**The problem**
Your copy should begin with the line containing "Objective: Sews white", end with the line containing "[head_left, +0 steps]", match the listing below exactly, and contain no pictures.

**Given data**
____

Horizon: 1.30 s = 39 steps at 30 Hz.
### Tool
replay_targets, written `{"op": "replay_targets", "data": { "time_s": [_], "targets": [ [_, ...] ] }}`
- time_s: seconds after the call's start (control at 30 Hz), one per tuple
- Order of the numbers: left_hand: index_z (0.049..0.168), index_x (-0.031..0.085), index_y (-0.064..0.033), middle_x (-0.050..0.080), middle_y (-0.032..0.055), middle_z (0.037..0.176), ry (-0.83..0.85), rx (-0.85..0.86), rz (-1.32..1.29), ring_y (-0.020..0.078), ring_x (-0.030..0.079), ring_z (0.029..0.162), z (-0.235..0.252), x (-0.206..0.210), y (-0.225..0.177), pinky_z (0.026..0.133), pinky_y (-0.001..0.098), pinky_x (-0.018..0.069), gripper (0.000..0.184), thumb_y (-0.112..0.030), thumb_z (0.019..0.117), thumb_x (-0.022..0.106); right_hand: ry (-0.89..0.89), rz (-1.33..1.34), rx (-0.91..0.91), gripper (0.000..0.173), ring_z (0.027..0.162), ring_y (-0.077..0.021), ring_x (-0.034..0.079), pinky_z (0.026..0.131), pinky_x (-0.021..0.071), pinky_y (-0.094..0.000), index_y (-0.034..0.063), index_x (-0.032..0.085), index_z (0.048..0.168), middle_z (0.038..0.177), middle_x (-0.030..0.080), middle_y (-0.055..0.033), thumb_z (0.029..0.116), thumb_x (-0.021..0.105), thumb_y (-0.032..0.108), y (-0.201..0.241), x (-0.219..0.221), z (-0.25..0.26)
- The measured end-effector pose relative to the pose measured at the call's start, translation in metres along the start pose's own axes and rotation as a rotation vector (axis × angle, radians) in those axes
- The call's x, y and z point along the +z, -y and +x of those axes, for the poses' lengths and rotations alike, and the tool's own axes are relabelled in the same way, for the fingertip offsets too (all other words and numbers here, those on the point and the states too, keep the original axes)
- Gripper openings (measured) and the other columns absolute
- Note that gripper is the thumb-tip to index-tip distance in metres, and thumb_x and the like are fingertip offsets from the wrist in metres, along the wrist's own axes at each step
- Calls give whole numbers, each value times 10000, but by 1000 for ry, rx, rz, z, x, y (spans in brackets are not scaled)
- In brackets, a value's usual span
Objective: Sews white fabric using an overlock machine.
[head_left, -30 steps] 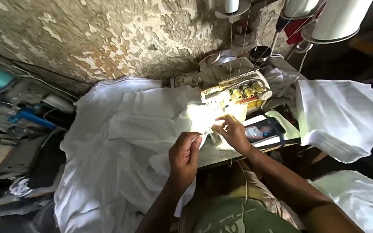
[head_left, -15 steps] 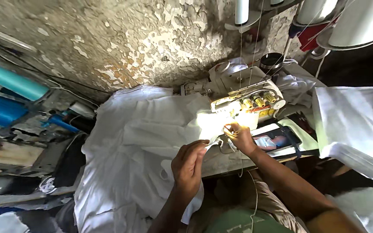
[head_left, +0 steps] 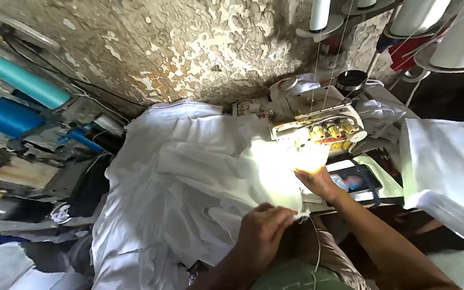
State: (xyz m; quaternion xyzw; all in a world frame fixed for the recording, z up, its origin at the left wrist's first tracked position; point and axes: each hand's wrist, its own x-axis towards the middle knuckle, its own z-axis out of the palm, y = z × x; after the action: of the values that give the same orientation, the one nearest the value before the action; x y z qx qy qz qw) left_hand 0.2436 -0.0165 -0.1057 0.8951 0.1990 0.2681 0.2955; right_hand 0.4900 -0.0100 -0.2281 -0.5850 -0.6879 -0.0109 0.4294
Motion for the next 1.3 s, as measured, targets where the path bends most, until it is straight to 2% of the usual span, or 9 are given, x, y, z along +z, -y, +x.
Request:
{"op": "replay_targets", "data": {
  "time_s": [0.17, 0.3, 0.4, 0.5, 0.6, 0.7, 0.87, 1.1, 1.3],
  "targets": [
    [958, 794, -57, 792, 41, 940, -41, 51, 177, 185, 735, 832, -25, 38, 7, 778, 304, 575, 212, -128, 979, 595, -90, -68, -1, 203, 762, -363, 742, 631, 588, -518, 23, 790, 988, 957, 761, -186, 932, 598, 52, -4, 23, -17],
    [917, 781, -79, 782, 33, 885, -29, 58, 296, 211, 724, 793, -28, 60, 21, 701, 343, 556, 170, -85, 942, 613, -164, -79, 115, 200, 762, -393, 718, 639, 571, -539, -13, 772, 978, 908, 728, -214, 928, 586, 42, 7, 38, -18],
    [910, 779, -74, 773, 41, 870, -50, 46, 338, 226, 716, 774, -24, 73, 35, 680, 359, 549, 156, -56, 923, 624, -221, 19, 371, 205, 875, -425, 727, 776, 584, -547, -92, 726, 1047, 972, 720, -270, 960, 598, 42, 33, 45, -23],
    [881, 783, -77, 788, 49, 926, -90, 48, 366, 228, 726, 790, -16, 81, 46, 689, 362, 551, 169, -21, 892, 623, -323, 210, 577, 247, 994, -340, 701, 898, 565, -412, -163, 658, 1119, 1113, 680, -304, 973, 564, 12, 49, 54, -39],
    [876, 780, -66, 792, 65, 979, -105, 71, 397, 236, 739, 835, -7, 86, 57, 726, 366, 560, 164, -8, 890, 627, -401, 302, 553, 280, 874, -125, 673, 806, 558, -219, -165, 615, 1180, 1089, 662, -245, 980, 514, 4, 47, 59, -58],
    [882, 781, -73, 791, 61, 972, -138, 111, 453, 235, 733, 826, 3, 89, 67, 713, 362, 549, 168, -22, 899, 622, -441, 309, 504, 290, 937, -124, 675, 853, 546, -210, -163, 615, 1184, 1111, 666, -250, 960, 513, -9, 39, 56, -64],
    [859, 777, -66, 789, 68, 918, -176, 126, 522, 242, 733, 793, 23, 85, 74, 692, 373, 547, 158, -5, 878, 633, -463, 370, 481, 294, 812, -32, 639, 735, 537, -149, -164, 600, 1192, 1103, 650, -219, 959, 508, -9, 39, 50, -65],
    [793, 726, -40, 690, 82, 687, -163, 142, 603, 257, 695, 707, 52, 78, 82, 635, 383, 524, 149, -4, 904, 634, -480, 444, 474, 291, 766, 29, 623, 719, 528, -114, -176, 588, 1187, 1043, 670, -163, 953, 538, -11, 44, 51, -73],
    [931, 761, -1, 714, 173, 862, -16, -13, 648, 343, 712, 848, 75, 75, 75, 724, 454, 567, 115, 24, 895, 655, -511, 497, 472, 282, 750, 58, 608, 692, 519, -96, -188, 567, 1182, 1028, 664, -130, 953, 519, -31, 47, 48, -73]
  ]
}}
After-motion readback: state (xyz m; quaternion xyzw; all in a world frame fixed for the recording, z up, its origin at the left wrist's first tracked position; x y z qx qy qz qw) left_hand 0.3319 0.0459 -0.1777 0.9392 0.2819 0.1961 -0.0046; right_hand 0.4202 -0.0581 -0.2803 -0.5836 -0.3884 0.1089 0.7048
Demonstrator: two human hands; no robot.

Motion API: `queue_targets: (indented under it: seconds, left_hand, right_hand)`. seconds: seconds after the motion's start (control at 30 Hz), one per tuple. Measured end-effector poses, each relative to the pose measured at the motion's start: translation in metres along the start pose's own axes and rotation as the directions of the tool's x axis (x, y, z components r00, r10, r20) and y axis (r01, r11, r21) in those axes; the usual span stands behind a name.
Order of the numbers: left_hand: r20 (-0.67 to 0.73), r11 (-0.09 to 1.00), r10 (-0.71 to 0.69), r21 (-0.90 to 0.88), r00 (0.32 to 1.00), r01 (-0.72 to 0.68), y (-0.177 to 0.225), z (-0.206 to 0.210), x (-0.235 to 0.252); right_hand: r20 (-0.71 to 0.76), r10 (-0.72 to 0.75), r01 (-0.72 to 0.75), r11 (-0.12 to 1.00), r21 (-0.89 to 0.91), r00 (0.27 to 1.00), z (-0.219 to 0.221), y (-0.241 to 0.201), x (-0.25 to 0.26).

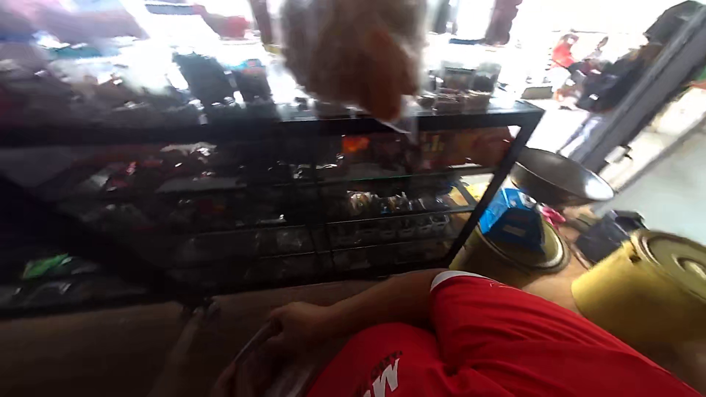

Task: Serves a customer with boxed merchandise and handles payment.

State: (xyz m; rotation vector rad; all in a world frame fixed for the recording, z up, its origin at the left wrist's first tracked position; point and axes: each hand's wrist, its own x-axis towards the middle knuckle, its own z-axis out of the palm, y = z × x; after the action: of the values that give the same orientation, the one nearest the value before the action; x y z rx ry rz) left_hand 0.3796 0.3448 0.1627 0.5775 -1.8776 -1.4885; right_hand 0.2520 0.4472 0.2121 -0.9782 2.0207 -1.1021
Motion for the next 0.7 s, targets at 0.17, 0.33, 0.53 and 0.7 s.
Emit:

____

**Written answer**
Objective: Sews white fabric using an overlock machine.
[head_left, -30 steps] 
[head_left, -15 steps] 
[head_left, +0 steps] 

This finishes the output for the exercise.